Is Generalized Monopoly Capitalism the Last Phase of Capitalism?

“Permanent”, but without a bourgeoisie?

Lenin described the imperialism of the monopolies as the “highest stage of capitalism.” I have described imperialism as a “permanent phase of capitalism” in the sense that globalized historical capitalism has built up, and never ceases from reproducing and deepening, the center/periphery polarization. The first wave of constituting monopolies at the end of the nineteenth century certainly involved a qualitative transformation in the fundamental structures of the capitalist mode of production.
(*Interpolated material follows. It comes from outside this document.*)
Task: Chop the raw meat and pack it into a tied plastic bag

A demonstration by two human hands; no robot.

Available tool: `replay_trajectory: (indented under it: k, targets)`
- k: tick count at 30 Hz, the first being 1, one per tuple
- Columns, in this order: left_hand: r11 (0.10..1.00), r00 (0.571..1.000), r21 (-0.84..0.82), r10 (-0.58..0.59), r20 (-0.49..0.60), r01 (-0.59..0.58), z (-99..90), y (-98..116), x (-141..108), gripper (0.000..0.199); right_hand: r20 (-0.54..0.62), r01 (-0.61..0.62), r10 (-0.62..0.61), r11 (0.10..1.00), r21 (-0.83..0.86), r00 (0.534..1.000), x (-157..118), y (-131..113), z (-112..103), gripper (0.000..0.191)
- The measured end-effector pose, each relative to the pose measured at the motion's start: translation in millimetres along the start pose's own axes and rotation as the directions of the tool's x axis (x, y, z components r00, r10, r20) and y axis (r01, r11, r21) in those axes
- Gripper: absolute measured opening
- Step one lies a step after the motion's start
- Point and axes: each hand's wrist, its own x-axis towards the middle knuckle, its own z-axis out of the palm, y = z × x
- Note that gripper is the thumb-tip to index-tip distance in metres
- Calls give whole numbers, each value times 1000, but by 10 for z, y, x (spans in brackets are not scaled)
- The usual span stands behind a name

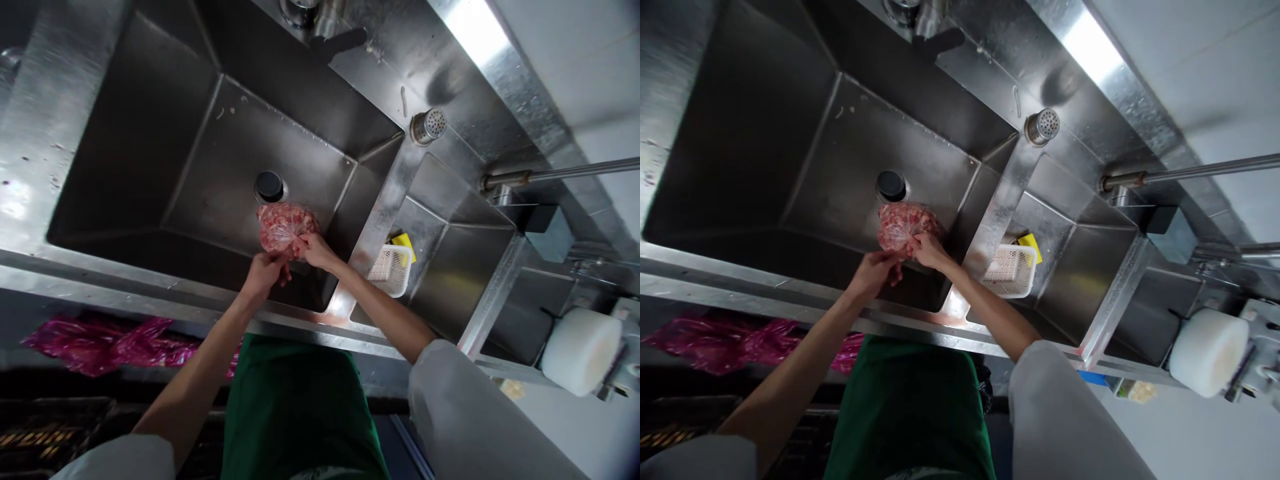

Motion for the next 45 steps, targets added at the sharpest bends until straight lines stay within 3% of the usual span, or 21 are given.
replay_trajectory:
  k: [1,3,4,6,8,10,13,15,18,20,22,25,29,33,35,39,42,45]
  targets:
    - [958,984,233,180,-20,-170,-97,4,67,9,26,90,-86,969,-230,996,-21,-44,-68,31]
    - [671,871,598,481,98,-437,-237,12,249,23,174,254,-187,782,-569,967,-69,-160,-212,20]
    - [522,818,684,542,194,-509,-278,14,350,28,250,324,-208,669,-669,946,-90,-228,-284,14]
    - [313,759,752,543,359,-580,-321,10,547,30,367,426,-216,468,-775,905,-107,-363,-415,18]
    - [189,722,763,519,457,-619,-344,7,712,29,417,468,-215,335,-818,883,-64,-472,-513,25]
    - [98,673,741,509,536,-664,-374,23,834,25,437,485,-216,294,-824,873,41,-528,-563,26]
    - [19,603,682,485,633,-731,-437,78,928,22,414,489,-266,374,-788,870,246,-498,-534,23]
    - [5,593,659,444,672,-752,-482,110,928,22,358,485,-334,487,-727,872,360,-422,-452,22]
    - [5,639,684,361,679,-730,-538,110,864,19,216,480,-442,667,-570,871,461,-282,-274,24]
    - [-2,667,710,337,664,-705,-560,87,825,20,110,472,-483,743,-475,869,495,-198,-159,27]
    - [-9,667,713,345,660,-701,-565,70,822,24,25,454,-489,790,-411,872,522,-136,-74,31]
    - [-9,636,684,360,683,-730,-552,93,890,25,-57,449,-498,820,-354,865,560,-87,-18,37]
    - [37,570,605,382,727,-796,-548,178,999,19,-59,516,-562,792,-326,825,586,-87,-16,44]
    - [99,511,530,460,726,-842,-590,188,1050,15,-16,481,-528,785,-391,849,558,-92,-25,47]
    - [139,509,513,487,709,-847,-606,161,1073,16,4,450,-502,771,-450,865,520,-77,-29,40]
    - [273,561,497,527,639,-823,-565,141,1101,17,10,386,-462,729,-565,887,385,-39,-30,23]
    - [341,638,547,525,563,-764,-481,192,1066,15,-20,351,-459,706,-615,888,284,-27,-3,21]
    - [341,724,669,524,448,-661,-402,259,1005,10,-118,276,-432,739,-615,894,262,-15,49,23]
Lenin deduced from this that the socialist revolution was on the agenda, and Rosa Luxemburg believed that the alternatives were now “socialism or barbarism.” Lenin was certainly too optimistic, having underestimated the devastating effects of the imperialist rent—and the transfer associated with it—on the revolution from the West (the centers) to the East (the peripheries).

The second wave of the centralization of capital, which took place in the last third of the twentieth century, constituted a second qualitative transformation of the system, which I have described as “generalized monopolies.” From now on, they not only commanded the heights of the modern economy; they also succeeded in imposing their direct control over the whole production system. The small and medium enterprises (and even the large ones outside the monopolies), such as the farmers, were literally dispossessed, reduced to the status of sub-contractors, with their upstream and downstream operations, and subjected to rigid control by the monopolies.

Osagyefo Dr Kwame Nkrumah
Author of “Neo-Colonialism, the Last Stage of Imperialism”

At this highest phase of the centralization of capital, its ties with a living organic body—the bourgeoisie—have broken. This is an immensely important change: the historical bourgeoisie, constituted of families rooted locally, has given way to an anonymous oligarchy/plutocracy that controls the monopolies, in spite of the dispersion of the title deeds of their capital. The range of financial operations invented over the last decades bears witness to this supreme form of alienation: the speculator can now sell what he does not even possess, so that the principle of property is reduced to a status that is little less than derisory.

The function of socially productive labor has disappeared. The high degree of alienation had already attributed a productive virtue to money (“money makes little ones”). Now alienation has reached new heights: it is time (“time is money”) that by its virtue alone “produces profit.” The new bourgeois class that responds to the requirements of the reproduction of the system has been reduced to the status of “waged servants” (precarious, to boot), even when they are, as members of the upper sectors of the middle classes, privileged people who are very well paid for their “work.”

This being so, should one not conclude that capitalism has had its day? There is no other possible answer to the challenge: the monopolies must be nationalized. This is a first, unavoidable step toward a possible socialization of their management by workers and citizens. Only this will make it possible to progress along the long road to socialism. At the same time, it will be the only way of developing a new macro economy that restores a genuine space for the operations of small and medium enterprises. If that is not done, the logic of domination by abstract capital can produce nothing but the decline of democracy and civilization, to a “generalized apartheid” at the world level.